Work required → Begin at the line below that has "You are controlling" and stop after the line that has "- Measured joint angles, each". Please restate only those lines, word for word.

Entries shown →
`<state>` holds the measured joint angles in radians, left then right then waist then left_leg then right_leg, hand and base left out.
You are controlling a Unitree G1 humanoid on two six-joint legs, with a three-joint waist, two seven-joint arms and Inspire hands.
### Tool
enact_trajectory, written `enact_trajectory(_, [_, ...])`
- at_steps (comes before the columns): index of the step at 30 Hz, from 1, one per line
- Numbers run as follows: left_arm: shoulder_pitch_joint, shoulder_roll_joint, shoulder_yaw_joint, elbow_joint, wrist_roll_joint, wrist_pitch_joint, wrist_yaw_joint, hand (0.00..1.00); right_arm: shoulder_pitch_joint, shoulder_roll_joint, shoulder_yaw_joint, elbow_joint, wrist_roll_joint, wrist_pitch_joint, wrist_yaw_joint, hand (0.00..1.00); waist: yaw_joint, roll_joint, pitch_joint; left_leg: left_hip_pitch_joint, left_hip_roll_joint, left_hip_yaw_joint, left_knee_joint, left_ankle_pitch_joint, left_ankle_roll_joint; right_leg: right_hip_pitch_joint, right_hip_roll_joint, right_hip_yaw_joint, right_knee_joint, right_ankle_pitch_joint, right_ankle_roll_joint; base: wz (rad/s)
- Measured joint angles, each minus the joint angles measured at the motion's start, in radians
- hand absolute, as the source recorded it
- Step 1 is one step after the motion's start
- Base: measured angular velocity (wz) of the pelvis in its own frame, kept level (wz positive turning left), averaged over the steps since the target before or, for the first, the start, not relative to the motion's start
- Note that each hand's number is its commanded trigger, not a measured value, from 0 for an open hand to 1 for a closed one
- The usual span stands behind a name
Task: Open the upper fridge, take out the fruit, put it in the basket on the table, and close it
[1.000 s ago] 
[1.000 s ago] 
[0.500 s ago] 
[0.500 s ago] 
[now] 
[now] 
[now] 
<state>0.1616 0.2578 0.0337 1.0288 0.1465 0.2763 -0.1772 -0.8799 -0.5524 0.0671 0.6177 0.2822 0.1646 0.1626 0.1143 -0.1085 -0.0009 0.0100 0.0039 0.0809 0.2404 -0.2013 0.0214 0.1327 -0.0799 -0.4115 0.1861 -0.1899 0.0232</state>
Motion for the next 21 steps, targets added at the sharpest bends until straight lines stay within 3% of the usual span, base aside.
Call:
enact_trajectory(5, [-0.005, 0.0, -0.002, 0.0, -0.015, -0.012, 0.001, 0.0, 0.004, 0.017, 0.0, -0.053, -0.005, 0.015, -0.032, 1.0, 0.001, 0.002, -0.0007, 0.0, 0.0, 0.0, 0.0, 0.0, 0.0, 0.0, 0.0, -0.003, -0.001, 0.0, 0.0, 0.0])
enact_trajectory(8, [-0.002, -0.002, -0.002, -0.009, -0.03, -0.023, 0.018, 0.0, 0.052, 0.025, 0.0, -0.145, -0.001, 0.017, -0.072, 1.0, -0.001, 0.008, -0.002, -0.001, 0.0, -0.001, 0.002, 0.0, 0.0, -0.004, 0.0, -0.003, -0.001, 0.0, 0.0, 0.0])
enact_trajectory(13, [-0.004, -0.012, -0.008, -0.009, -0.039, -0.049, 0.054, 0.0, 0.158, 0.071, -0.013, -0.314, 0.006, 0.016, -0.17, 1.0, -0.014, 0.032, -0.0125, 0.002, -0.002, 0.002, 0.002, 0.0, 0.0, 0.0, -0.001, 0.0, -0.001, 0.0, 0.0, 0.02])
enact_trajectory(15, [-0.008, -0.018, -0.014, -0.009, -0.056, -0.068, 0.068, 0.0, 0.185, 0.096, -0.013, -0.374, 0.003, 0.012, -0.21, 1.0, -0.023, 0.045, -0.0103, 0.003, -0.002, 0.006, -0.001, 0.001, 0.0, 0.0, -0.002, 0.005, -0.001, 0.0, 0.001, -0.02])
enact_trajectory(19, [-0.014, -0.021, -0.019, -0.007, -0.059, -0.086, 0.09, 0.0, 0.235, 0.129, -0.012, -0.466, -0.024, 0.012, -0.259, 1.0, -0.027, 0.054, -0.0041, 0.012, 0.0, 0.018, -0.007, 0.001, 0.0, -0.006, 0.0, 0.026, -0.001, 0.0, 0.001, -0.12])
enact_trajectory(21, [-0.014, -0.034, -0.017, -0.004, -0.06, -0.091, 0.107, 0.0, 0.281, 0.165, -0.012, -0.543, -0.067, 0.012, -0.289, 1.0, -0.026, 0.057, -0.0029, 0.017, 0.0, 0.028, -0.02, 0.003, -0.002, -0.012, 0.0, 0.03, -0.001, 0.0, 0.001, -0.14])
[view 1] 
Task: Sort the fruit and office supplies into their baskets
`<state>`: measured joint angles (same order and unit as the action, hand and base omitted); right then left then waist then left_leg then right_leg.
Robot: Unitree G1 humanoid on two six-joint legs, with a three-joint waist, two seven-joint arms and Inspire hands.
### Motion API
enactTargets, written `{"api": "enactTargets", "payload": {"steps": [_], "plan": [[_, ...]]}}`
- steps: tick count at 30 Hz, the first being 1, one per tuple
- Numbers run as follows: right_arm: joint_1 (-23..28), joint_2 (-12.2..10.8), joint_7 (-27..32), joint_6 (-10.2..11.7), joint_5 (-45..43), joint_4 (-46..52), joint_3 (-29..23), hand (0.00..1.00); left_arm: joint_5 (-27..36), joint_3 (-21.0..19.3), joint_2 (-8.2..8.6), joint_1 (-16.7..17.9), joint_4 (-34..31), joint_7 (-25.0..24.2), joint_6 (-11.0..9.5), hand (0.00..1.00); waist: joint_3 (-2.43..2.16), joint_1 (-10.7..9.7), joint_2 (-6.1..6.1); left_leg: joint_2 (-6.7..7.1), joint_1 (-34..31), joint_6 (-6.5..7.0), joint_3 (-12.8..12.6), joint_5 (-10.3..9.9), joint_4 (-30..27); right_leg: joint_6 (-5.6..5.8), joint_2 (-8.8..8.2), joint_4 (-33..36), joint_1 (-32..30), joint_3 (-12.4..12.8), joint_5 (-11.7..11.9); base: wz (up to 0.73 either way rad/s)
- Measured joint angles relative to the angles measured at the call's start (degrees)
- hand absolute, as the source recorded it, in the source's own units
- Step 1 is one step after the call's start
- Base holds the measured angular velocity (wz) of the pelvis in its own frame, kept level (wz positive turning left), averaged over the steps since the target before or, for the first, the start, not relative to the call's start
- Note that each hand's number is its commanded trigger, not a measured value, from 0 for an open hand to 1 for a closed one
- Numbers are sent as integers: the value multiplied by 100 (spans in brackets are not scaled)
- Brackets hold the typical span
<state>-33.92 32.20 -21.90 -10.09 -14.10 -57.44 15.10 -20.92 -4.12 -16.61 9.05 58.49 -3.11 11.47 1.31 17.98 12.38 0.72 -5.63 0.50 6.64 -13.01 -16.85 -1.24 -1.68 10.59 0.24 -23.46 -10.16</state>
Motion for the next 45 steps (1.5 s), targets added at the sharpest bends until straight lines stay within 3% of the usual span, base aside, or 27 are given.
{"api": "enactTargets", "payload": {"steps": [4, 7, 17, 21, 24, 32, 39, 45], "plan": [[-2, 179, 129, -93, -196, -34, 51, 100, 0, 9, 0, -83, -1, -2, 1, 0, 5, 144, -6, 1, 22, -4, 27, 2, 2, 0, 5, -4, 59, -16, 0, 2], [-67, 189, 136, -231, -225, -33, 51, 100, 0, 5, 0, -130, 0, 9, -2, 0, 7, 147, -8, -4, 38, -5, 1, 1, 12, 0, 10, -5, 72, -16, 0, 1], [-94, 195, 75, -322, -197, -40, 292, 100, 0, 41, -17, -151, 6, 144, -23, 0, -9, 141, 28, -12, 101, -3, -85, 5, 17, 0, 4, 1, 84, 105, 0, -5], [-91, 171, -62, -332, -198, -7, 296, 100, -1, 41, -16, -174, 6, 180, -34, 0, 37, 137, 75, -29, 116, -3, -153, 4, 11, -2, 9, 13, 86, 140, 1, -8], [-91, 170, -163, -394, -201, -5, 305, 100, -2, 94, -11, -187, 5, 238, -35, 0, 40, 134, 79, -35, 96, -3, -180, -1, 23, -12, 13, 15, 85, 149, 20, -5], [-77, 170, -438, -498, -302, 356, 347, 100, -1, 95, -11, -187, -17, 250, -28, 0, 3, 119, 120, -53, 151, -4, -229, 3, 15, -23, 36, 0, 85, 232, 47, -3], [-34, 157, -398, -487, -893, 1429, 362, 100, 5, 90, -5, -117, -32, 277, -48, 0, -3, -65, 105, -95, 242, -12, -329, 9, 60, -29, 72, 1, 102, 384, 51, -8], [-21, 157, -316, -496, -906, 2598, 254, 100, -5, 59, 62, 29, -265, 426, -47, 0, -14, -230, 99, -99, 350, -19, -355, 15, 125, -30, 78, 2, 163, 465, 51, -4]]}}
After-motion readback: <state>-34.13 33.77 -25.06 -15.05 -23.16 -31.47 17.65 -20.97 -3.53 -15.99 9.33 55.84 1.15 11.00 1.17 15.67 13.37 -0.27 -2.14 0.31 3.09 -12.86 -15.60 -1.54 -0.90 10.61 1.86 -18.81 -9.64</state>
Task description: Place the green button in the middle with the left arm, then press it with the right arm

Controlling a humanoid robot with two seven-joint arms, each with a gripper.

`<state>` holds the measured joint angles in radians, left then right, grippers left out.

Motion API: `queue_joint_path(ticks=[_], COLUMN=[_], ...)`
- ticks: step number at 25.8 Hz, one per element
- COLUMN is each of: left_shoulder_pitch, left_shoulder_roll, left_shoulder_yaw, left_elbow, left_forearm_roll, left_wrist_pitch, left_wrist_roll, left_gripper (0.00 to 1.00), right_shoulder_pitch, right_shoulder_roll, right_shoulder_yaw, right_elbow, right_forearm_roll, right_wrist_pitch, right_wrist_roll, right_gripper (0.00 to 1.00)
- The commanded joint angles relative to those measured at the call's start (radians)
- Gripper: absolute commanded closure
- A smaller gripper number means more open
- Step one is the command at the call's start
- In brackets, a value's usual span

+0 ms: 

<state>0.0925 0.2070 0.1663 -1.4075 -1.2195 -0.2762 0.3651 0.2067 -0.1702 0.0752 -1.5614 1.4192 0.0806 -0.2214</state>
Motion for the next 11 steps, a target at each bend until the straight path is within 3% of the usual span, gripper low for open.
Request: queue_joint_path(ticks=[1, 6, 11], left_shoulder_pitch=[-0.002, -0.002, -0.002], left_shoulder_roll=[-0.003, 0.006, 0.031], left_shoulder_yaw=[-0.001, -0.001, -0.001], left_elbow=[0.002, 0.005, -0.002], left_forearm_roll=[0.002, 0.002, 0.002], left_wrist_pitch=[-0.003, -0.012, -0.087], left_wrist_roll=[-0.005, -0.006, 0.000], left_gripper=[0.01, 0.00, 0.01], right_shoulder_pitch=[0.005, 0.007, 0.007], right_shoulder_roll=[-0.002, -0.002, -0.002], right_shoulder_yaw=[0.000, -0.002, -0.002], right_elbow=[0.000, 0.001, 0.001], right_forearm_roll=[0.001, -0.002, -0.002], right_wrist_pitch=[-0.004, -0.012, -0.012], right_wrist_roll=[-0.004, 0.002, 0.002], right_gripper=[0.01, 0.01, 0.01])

Task response →
You are controlling a Unitree G1 humanoid on two six-joint legs, with a three-joint waist, two seven-joint arms and Inspire hands.
### Tool
enact_trajectory, written `enact_trajectory(_, [_, ...])`
- at_steps (comes before the columns): index of the step at 30 Hz, from 1, one per line
- Numbers run as follows: left_arm: shoulder_pitch_joint, shoulder_roll_joint, shoulder_yaw_joint, elbow_joint, wrist_roll_joint, wrist_pitch_joint, wrist_yaw_joint, hand (0.00..1.00); right_arm: shoulder_pitch_joint, shoulder_roll_joint, shoulder_yaw_joint, elbow_joint, wrist_roll_joint, wrist_pitch_joint, wrist_yaw_joint, hand (0.00..1.00); waist: yaw_joint, roll_joint, pitch_joint; left_leg: left_hip_pitch_joint, left_hip_roll_joint, left_hip_yaw_joint, left_knee_joint, left_ankle_pitch_joint, left_ankle_roll_joint; right_leg: right_hip_pitch_joint, right_hip_roll_joint, right_hip_yaw_joint, right_knee_joint, right_ankle_pitch_joint, right_ankle_roll_joint; base: wz (rad/s)
- Measured joint angles, each minus the joint angles measured at the motion's start, in radians

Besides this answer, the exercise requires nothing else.